Building an Economy that Works for Everyone

The Link Between Early Childhood Education and Health

By focusing early in childhood on prevention and protective factors, quality care and learning  can help children to grow up healthy.

Early Experiences Are Important Determinants of Adult Health Status

A child’s early experiences are lifelong determinants of health and well-being. Studies in neurobiology,  neurodevelopment, and early intervention show that the years birth to school age are critically important for brain  development.  During this critical time, children develop the essential language and cognitive skills required to learn, develop their ability to manage emotions and stress, and learn to cooperate with others. Properly shaping  the architecture of the brain in these earliest years of life has profound benefits in adult life.

Many of the risks for the diseases of adult life (e.g. heart disease) are, in part shaped by learning, coping, and  decision-making skills that are set in the earliest years of life.  These skills determine performance in the school system and set children onto life pathways that in turn, affect their health and well-being over time.

The Role of Early Childhood Education

Early childhood education plays a crucial role in children’s development. A key requisite for optimal healthy child  development is secure attachment to a trusted caregiver, giving consistent caring, support and affection early in life.
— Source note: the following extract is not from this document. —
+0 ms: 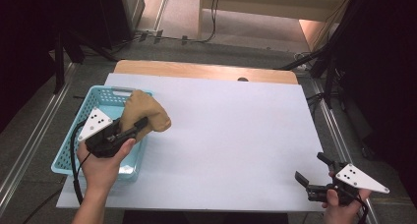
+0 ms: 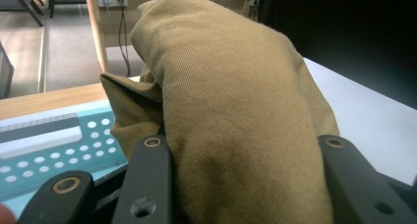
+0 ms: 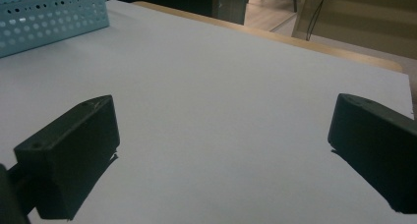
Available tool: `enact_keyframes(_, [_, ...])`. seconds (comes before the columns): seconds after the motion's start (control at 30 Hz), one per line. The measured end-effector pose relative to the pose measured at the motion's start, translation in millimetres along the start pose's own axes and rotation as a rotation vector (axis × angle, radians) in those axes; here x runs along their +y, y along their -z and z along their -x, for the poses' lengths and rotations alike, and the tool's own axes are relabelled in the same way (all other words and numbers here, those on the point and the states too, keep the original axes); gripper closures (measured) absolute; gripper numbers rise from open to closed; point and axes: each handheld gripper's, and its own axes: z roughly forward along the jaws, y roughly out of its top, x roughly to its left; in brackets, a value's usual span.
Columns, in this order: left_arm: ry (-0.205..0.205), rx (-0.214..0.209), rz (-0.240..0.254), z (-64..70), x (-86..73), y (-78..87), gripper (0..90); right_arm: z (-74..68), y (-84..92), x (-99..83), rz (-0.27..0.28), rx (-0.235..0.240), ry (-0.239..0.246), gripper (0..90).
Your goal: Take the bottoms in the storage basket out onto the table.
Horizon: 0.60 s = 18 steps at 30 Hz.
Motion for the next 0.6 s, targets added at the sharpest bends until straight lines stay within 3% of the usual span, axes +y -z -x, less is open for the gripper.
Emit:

Coping skills are strongly influenced by how well children are “nurtured” during the early years of  childhood. Spending one’s early years in an unstimulating, emotionally and physically unsupportive environment affects brain development in adverse ways, and leads to cognitive, social and behavioral delays.

Evaluation of quality early learning and care provision before the age of 5 years has found that it is associated  with improvement in a range of educational and social measures, some of which have been documented many years after the care. In one of the studies, the Perry Preschool Project followed participants up to 27 years of age  and showed that the people from the preschool group were more likely to have advantageous social outcomes such as high school graduation, employment, fewer arrests, higher earnings, and owning their own home than those  who did not participate in the program. These findings have been confirmed by multiple other studies.